En plus des grands programmes comme ACT et les Clubhouses, il existe plusieurs textes publiés sur la réhabilitation psychosociale qui peuvent être utilisés par tout prestataire traitant des personnes atteintes de SPMI. L’un des plus connus est la série bien connue de « modules » développée par le Dr Robert Liberman de l’UCLA (http://www.psychrehab.com/). Les 9 modules portent sur divers aspects de la vie avec une maladie mentale, notamment la gestion des symptômes et des médicaments, les relations interpersonnelles et la sexualité, les loisirs et les activités professionnelles, et la toxicomanie. Les modules sont généralement enseignés dans un format de petit groupe et ont 4-9 compétences spécifiques qui sont enseignées avec des « activités d’apprentissage » facilement compréhensibles. »
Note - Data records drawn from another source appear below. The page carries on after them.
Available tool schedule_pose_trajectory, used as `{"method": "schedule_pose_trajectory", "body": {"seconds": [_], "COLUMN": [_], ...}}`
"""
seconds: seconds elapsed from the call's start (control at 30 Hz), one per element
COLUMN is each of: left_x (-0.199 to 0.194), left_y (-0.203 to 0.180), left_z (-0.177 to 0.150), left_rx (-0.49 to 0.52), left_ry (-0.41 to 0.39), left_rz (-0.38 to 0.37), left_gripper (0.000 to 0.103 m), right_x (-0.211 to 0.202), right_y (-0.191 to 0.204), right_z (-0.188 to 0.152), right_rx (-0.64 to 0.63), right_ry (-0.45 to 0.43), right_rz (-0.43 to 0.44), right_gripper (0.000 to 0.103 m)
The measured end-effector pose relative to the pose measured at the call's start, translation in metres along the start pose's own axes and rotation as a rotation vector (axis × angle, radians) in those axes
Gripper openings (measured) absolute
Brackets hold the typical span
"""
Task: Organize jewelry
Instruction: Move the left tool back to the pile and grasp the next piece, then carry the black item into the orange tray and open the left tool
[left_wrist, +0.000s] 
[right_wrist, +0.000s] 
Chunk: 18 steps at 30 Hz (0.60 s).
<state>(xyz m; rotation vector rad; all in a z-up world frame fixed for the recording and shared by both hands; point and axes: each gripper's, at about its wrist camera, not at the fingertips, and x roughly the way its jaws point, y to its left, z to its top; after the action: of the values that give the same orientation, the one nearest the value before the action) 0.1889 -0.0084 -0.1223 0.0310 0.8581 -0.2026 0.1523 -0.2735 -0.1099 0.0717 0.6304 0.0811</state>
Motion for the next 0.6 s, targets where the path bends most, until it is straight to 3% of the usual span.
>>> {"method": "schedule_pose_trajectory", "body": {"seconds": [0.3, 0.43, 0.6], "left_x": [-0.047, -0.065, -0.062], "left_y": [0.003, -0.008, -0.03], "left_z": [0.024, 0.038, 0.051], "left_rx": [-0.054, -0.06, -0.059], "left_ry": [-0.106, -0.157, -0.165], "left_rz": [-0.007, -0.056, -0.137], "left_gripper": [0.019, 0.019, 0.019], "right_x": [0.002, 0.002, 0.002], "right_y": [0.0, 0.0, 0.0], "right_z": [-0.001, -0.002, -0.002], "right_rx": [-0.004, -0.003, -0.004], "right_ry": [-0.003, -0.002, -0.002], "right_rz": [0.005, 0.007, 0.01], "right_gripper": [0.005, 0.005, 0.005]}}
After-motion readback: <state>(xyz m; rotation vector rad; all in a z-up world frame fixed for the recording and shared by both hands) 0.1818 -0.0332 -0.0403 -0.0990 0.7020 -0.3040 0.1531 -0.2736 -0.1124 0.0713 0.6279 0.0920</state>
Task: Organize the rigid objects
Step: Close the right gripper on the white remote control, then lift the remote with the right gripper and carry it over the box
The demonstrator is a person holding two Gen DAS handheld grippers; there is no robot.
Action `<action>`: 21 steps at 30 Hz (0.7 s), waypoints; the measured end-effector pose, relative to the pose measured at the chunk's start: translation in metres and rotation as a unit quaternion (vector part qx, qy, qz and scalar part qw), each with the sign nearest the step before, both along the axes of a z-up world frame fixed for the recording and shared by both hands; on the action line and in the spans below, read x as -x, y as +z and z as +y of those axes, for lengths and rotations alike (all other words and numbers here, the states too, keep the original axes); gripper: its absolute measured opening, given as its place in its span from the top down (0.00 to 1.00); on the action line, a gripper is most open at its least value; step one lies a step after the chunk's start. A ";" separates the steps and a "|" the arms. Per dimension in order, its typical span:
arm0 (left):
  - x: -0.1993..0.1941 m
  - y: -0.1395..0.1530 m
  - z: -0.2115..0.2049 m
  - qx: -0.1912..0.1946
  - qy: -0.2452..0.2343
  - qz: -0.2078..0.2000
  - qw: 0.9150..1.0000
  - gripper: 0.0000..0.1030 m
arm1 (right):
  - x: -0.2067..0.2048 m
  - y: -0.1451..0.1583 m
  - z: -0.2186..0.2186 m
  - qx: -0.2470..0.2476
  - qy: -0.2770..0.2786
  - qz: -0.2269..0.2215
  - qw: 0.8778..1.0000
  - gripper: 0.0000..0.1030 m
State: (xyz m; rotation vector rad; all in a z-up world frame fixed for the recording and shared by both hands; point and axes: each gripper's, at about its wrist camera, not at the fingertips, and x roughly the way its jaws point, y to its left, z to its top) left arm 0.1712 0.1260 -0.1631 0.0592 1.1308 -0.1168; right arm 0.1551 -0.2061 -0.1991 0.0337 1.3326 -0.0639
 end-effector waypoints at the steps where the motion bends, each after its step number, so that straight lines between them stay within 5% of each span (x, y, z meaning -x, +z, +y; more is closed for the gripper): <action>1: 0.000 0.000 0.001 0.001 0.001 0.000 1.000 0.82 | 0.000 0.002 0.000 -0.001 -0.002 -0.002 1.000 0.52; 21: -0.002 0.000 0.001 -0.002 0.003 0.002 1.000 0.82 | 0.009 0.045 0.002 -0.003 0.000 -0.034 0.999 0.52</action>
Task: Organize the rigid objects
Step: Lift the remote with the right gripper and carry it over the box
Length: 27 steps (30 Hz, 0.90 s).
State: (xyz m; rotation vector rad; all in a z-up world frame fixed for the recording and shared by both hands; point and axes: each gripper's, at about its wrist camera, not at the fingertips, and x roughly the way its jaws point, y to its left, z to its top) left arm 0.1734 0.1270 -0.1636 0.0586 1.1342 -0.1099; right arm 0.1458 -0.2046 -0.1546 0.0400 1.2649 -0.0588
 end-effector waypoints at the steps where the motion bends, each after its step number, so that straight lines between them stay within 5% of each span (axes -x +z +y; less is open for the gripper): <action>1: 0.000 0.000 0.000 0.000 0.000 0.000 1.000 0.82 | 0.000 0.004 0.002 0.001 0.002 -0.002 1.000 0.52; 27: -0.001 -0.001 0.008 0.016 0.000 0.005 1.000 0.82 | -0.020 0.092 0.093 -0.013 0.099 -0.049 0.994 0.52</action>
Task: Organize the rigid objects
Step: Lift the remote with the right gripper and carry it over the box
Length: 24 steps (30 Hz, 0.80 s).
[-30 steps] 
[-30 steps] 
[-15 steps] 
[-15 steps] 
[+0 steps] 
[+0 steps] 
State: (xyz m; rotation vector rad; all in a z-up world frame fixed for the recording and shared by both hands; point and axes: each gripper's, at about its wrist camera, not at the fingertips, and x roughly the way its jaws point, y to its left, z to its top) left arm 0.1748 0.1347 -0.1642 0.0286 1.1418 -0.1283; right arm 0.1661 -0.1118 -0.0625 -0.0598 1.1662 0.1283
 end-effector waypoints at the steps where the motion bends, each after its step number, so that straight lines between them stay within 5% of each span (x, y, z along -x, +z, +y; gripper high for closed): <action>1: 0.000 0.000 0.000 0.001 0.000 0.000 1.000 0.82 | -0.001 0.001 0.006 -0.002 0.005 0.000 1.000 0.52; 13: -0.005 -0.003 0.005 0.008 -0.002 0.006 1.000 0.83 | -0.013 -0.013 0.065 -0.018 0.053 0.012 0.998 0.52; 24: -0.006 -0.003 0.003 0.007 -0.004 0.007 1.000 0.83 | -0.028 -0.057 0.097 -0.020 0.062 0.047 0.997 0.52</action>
Avec l’impact de la SPMI affectant souvent la famille, les organisations et les services de soutien à la famille sont d’un grand bénéfice. Le plus connu est, bien sûr, la National Alliance for the Mentally Ill (http://www.nami.org/), ou NAMI, mentionnée plus haut. NAMI est surtout connu pour ses efforts en tant qu’organisation de soutien aux familles de personnes atteintes de SPMI. Parmi d’autres activités importantes, NAMI offre un programme gratuit d’éducation de famille à famille de 12 semaines qui est géré par et pour les familles. Une évaluation complète d’un patient atteint de SPMI n’est souvent pas complète sans une référence pour la famille à une section locale de NAMI.
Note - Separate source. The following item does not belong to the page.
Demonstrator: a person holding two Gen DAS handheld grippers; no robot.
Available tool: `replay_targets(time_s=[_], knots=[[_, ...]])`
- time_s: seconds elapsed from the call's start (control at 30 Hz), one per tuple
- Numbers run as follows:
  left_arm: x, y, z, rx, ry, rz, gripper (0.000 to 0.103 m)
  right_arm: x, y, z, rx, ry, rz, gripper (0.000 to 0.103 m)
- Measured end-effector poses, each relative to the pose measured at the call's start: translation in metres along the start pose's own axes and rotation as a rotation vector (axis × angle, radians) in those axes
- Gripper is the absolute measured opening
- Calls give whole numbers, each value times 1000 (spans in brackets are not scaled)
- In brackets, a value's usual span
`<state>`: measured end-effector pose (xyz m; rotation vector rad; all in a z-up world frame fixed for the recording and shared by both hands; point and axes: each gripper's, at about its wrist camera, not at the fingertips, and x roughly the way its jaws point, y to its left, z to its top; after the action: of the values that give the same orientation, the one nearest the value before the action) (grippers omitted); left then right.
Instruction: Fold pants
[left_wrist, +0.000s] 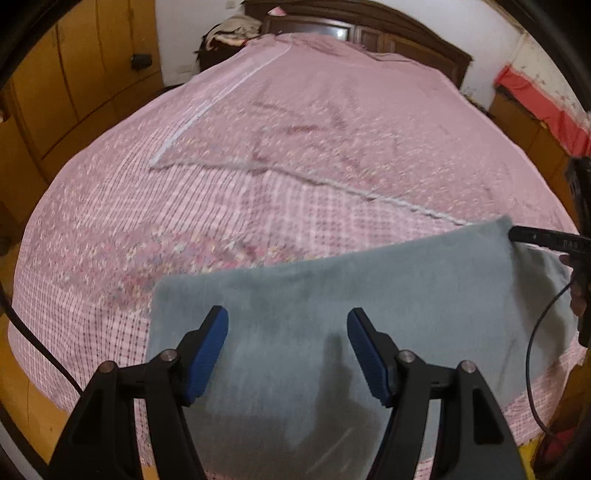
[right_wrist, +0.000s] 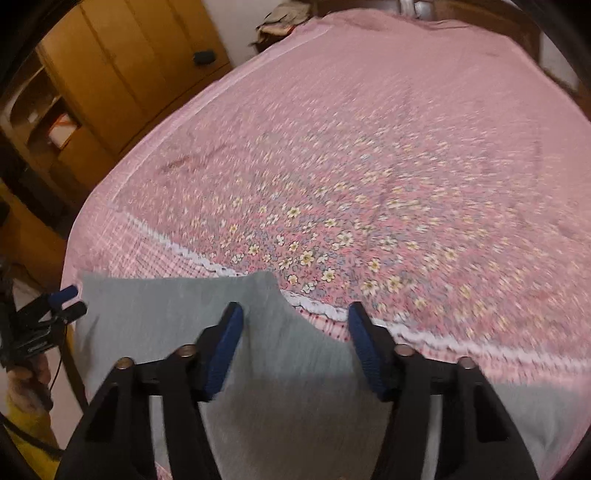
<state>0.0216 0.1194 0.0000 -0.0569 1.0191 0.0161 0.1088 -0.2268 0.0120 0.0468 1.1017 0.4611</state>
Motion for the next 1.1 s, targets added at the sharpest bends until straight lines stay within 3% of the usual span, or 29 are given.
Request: replay_targets(time_s=[0.03,0.1,0.17,0.27,0.53,0.7,0.83,0.93,1.03,1.1], knots=[[3,4,-1,-10,7,22,70,5,0,0,-11,19,-7,49],[8,13,-5,-24,18,70,70,18,5,0,-31,62,8,23],[12,25,-10,-32,22,146,70,22,12,-2,-49,63,2,10],[18,39,-12,-68,27,153,72,20,20,-1,-33,-4,-79,8],[15,48,-5,-128,20,104,72,47,6,11,106,-22,-89,8],[-2,22,7,-93,-19,-21,69,12,25,6,98,-99,-116,8],[2,-12,15,-9,-17,-112,61,-6,55,-9,48,-111,-60,9],[20,-37,18,51,10,-103,54,8,71,-18,5,-66,-49,9],[40,-41,19,92,-14,4,53,40,76,-22,-26,-18,-137,9],[45,-40,17,109,-59,78,54,58,73,-18,-20,-35,-160,8]])
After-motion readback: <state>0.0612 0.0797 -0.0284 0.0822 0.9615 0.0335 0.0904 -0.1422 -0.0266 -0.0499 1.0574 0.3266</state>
Comme la valeur de l’emploi pour les personnes atteintes de SPMI se mesure non seulement en dollars et en cents, mais aussi en estime de soi et en qualité de vie, la réadaptation professionnelle spécifique devient rapidement une composante attendue du traitement complet. Un changement de paradigme dans la formation à la réadaptation professionnelle des personnes atteintes de SPMI s’est produit, passant du modèle traditionnel « former puis placer » à « placer puis former ». Grâce à l’emploi assisté, avec des « coachs » sur place fournissant une formation en cours d’emploi, les personnes atteintes de SPMI peuvent trouver et conserver des emplois réels que la plupart des gens, y compris peut-être leurs propres prestataires de santé mentale, n’auraient pas cru possibles. Bien que les ressources nécessaires à cet effet soient souvent importantes, les améliorations apportées par les médicaments et diverses formes de gestion de cas sur des résultats plus traditionnels, tels que la symptomatologie et l’hospitalisation, ont conduit à mettre l’accent sur les résultats professionnels et sociaux, qui ont une association plus forte avec la qualité de vie que les résultats plus traditionnels « centrés sur le prestataire ».
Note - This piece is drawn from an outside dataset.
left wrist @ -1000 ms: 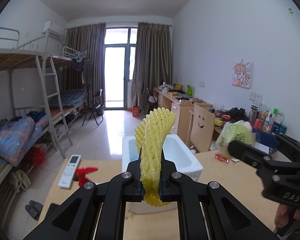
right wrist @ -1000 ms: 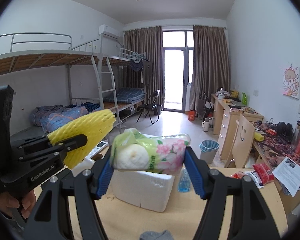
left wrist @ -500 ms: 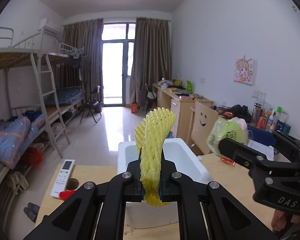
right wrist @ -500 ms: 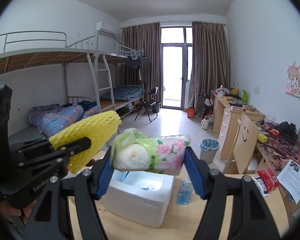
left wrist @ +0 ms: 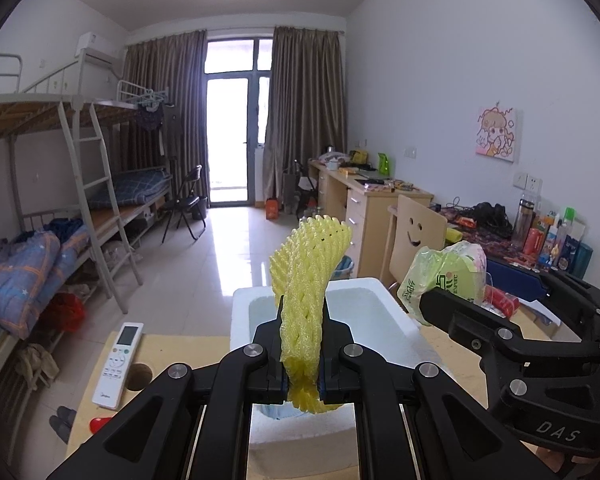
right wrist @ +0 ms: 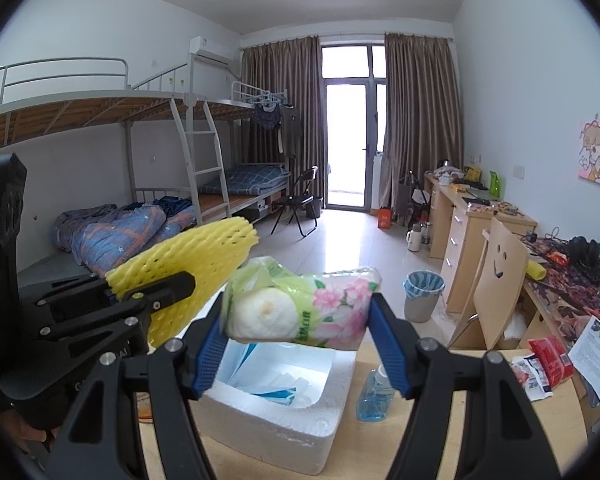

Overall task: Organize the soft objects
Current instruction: 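Carry the foam net with the left tool while the right tool carries the tissue pack to the foam box, then open the left tool to drop the foam net into the foam box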

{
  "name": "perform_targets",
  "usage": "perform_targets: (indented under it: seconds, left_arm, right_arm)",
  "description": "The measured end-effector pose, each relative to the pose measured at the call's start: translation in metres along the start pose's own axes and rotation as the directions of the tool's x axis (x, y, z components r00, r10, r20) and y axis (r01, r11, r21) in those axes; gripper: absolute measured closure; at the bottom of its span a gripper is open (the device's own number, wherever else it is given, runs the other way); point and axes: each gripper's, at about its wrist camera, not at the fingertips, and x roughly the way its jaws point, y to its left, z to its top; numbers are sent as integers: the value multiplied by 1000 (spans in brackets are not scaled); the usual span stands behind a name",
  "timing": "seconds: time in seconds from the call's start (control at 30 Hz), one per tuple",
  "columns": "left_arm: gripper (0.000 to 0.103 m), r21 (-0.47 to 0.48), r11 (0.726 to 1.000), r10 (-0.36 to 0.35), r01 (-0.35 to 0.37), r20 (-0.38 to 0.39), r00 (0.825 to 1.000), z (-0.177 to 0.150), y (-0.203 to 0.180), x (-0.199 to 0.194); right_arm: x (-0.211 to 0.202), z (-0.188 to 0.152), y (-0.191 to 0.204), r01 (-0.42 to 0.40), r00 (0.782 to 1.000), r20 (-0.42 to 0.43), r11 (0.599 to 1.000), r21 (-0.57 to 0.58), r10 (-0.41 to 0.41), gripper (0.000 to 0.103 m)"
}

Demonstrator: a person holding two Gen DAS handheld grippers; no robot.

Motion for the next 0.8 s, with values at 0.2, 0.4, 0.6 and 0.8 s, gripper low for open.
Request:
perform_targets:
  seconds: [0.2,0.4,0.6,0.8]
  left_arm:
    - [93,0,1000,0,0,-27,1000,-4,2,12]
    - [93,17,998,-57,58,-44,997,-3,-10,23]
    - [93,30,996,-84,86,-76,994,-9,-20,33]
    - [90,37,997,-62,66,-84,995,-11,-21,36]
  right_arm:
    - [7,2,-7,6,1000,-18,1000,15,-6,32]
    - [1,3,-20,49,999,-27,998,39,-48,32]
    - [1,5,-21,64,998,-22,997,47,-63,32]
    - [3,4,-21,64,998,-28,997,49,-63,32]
Pour la psychiatrie contemporaine, profondément ancrée dans les théories biologiques de la maladie mentale, l’accent mis sur le travail avec les personnes atteintes de maladie mentale grave et persistante est souvent beaucoup plus large que la simple gestion des médicaments. Pour maximiser le fonctionnement d’un groupe de patients atteints de SPMI, il faut non seulement inclure les meilleures pratiques de la psychopharmacologie moderne, mais aussi prendre en compte la réhabilitation psychosociale, les systèmes de soutien social, les ressources communautaires disponibles, le logement et les emplois. Cette section de Medscape Psychiatry espère fournir aux praticiens de la santé mentale les avancées les plus récentes en matière de traitement des personnes atteintes de maladies mentales sévères et persistantes, y compris les médicaments, les interventions psychothérapeutiques, ainsi que la réadaptation psychosociale et professionnelle. Grâce à la compréhension du vaste éventail d’outils désormais disponibles pour un traitement complet de la SPMI, les praticiens de la santé mentale peuvent désormais offrir beaucoup plus que ce que nous pouvions faire par le passé.